Reforma tributária e redução da litigiosidade?

Reforma tributária e redução da litigiosidade?

A tão esperada reforma — ou simplificação, como já sugerido anteriormente — do Sistema Tributário Nacional tem por um dos seus principais objetivos promover a redução da quantidade de litígios travados entre Estado e Contribuintes em matéria tributária. Com efeito, a complexa articulação entre as inúmeras normas nacionais, federais, estaduais e municipais vigentes em nosso Sistema, dentre outros efeitos, potencializa a multiplicação de compreensões divergentes a respeito do sentido das normas tributárias.

Reduzir a complexidade normativa do Sistema Tributário, portanto, proporcionaria, em tese, a redução da litigiosidade. Mas de que redução de complexidade — e, portanto, de litígios — estamos falando, exatamente?
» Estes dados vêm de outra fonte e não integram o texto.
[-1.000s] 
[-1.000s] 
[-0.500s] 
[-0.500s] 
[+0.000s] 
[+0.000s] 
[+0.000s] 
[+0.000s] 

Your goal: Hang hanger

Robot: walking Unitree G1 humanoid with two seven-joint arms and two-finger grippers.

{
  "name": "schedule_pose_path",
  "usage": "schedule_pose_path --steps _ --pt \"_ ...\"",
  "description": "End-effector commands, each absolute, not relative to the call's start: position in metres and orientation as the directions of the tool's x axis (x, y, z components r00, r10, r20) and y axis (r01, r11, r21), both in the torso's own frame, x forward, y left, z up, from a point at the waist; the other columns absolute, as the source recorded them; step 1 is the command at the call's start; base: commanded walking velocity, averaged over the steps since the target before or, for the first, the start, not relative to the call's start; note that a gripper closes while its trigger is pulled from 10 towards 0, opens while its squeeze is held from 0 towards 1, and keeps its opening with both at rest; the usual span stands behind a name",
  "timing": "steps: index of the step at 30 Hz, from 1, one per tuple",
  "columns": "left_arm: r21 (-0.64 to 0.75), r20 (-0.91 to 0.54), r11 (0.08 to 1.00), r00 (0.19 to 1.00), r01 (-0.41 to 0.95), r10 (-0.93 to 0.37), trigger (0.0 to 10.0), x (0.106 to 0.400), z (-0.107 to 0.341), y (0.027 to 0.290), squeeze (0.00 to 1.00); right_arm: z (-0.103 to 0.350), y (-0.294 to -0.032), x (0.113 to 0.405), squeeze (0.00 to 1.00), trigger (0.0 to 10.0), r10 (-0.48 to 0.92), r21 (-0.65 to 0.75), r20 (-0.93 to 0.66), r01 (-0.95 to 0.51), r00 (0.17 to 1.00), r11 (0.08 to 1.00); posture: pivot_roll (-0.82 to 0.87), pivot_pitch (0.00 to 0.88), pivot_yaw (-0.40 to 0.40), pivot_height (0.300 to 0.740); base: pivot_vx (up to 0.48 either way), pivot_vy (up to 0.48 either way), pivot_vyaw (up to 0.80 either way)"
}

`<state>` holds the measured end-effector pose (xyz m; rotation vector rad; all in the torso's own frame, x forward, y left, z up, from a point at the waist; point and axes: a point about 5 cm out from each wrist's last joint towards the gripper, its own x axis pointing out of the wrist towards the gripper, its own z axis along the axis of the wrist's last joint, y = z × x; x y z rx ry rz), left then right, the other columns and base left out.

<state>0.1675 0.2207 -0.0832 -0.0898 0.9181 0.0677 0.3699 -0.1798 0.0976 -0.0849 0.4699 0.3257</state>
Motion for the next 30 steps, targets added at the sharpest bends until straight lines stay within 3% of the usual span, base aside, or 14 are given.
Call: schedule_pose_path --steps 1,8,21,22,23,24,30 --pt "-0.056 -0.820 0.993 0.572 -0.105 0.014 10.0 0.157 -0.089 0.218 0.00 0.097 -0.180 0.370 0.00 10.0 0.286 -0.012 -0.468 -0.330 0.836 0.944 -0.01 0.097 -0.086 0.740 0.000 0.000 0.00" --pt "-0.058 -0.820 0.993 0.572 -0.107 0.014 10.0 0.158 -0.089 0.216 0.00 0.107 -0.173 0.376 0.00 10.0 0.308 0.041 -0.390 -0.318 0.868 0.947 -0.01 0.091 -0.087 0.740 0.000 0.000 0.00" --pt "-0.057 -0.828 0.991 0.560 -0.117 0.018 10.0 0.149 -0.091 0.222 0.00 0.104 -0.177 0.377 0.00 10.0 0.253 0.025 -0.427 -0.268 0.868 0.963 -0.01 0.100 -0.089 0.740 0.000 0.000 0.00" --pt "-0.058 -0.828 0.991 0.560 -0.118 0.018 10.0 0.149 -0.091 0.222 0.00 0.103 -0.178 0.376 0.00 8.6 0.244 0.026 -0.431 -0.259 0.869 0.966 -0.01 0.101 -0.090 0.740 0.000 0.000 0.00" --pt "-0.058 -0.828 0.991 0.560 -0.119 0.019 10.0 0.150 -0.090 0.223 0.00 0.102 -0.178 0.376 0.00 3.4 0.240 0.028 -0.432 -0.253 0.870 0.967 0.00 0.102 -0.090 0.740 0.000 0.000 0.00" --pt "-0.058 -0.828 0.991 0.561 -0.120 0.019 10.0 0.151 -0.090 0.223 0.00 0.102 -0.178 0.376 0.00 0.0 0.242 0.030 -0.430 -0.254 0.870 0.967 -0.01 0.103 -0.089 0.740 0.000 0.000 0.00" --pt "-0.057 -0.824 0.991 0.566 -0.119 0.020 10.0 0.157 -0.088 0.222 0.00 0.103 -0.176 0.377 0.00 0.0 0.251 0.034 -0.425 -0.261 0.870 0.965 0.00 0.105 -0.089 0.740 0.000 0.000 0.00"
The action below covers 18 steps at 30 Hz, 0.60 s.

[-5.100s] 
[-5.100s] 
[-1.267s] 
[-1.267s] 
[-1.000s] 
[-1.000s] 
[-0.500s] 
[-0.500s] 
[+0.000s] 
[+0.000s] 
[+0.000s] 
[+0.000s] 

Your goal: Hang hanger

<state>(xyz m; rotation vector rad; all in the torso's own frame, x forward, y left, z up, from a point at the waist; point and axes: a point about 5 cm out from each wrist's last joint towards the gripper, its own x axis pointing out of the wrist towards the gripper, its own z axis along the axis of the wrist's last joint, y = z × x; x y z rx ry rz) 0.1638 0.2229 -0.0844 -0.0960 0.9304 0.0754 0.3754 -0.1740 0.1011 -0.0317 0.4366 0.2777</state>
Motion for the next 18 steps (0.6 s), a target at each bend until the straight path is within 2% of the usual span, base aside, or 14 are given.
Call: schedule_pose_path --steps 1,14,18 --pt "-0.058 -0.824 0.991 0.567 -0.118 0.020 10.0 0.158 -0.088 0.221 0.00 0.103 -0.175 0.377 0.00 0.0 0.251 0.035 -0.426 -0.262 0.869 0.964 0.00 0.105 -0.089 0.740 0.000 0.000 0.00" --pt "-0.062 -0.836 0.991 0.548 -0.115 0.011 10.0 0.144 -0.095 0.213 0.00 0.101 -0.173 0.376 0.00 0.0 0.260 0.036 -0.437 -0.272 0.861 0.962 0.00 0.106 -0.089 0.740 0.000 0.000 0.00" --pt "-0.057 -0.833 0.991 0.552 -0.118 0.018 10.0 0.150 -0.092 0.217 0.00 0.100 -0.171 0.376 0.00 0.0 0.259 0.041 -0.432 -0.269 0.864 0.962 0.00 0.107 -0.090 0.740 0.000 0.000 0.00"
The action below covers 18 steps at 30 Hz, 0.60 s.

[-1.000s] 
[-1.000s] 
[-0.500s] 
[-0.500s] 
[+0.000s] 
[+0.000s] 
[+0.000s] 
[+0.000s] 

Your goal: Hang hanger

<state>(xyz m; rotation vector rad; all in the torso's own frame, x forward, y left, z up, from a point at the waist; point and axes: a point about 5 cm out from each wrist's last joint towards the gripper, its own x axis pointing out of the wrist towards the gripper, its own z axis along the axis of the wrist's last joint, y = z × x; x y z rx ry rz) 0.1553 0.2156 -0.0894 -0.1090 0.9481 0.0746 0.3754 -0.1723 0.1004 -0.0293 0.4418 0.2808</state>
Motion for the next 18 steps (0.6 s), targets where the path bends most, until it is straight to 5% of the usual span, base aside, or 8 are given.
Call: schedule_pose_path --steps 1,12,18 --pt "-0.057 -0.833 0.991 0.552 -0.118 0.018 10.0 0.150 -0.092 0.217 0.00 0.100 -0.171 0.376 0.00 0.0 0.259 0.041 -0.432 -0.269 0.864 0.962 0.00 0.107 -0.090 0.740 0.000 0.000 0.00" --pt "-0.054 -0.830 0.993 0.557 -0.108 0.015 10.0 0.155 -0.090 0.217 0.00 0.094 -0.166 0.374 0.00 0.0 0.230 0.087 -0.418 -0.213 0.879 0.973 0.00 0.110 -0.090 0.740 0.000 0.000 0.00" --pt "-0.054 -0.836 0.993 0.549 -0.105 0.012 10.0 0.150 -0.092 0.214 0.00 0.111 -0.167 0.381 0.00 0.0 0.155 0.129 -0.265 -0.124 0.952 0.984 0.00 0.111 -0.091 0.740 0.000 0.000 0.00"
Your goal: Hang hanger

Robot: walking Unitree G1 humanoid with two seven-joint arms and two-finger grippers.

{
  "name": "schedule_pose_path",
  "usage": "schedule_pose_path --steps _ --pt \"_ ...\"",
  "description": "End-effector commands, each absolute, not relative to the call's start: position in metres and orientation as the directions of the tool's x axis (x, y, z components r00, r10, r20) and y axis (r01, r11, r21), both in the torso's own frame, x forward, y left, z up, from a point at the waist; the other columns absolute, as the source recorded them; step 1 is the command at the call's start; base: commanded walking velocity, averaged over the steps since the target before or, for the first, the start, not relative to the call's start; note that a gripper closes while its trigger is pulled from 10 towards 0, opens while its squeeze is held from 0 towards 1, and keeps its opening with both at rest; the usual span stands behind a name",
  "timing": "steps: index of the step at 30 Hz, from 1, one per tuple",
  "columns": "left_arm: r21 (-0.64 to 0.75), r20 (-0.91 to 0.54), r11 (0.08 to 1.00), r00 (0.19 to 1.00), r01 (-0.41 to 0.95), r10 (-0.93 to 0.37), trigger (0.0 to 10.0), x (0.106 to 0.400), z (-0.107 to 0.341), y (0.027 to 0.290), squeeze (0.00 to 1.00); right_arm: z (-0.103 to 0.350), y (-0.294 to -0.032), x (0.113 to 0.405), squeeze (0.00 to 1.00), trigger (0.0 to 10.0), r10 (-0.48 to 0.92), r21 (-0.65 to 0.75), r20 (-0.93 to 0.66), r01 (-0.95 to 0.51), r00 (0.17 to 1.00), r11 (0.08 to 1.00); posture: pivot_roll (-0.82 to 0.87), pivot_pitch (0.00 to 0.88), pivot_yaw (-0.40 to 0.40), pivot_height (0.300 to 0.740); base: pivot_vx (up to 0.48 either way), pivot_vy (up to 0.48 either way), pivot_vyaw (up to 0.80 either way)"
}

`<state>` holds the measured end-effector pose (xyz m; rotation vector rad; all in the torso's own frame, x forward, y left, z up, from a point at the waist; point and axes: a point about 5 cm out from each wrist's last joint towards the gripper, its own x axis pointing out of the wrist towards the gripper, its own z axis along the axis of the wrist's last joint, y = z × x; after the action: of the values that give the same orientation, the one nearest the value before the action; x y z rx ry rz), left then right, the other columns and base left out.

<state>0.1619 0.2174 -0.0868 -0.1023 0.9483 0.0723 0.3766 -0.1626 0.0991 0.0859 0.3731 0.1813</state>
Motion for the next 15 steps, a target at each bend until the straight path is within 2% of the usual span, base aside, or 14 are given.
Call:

Segundo dados extraídos do Relatório destinado a avaliar a funcionalidade do Sistema Tributário Nacional, elaborado pela Comissão de Assuntos Econômicos do Senado Federal em 2017, o atual estoque de contencioso tributário federal alcançava, em 2016, a marca de R$ 3,08 trilhões. Dados mais recentes, obtidos por pesquisa realizada pela EY, revelam que, em 2019, esse estoque de contencioso alcançara o patamar de R$ 3,4 trilhões.

Ocorre que, como a vasta maioria dos conflitos travados na seara federal relaciona-se a discussões sobre matérias de natureza infraconstitucional — vide, por exemplo, as discussões travadas no âmbito do Conselho Administrativo de Recursos Fiscais – Carf, referentes ao aproveitamento de ágio, a preço de transferência, stock option,dentre outras —, muito pouco, provavelmente, seria alcançado pela reforma em termos de redução da litigiosidade.

Isso, fundamentalmente, porque as reformas apresentadas no âmbito da PEC 45 e da PEC 110 propõem a modificação do Sistema Tributário em nível constitucional — e, portanto, não teriam, quer parecer, a virtude de reduzir a litigiosidade que se instaura hoje no âmbito federal, pautada na seara da legislação, e não da Constituição da República.

Ao menos em parte, há boas perspectivas de redução dos litígios tributários nos âmbitos estadual e municipal — que envolviam, em 2016, montante aproximado a R$ 1 trilhão, a partir da unificação dos tributos sobre o consumo e, por conseguinte, da eliminação ou, pelo menos, da drástica mitigação da guerra fiscal. Ocorre que, de todo o valor relacionado ao contencioso tributário estadual e municipal, estima-se que menos de R$ 100 bilhões refiram-se à guerra fiscal travada entre Estados e Municípios principal vetor de litígios atacado pelas propostas de reforma.

Outro fator que, a nosso ver, contribuiria para a não redução do estoque de litígios — na verdade, contribuiria para o seu aumento — é o período de transição entre o atual sistema e o novo sistema, simplificado, que será implantado a partir da aprovação de uma das propostas de reforma. No âmbito da PEC 45, por exemplo, estipula-se um período de transição de 10 (dez) anos, durante os quais conviverão as normas do sistema atual e as normas atinentes ao Imposto sobre Bens e Serviços – IBS, que passarão a viger a partir da promulgação da PEC.

Nesse cenário, considerando que a atual complexidade normativa é um dos principais fatores da litigiosidade tributária, o acréscimo de normas ao famigerado “cipoal normativo” vigente antes potencializaria do que atenuaria, parece-nos, a litigiosidade.

A redução da litigiosidade tributária, então, não prescinde, ao nosso ver, da correta identificação das causas que provocam o contencioso. Bem examinadas e bem diferenciadas cada uma dessas causas, as propostas de reforma poderão, então, com muito mais efetividade, promover uma diminuição no volume de litígios, para além da mera simplificação do atual sistema, nos termos em que tem sido proposta. Caso contrário — e esse parece ser o prognóstico mais provável, de acordo com as discussões que vêm sendo objeto de pauta na seara política —, tudo indica que a vindoura reforma não será suficiente, em relação a muitos aspectos, para pacificar os conflitos na medida esperada.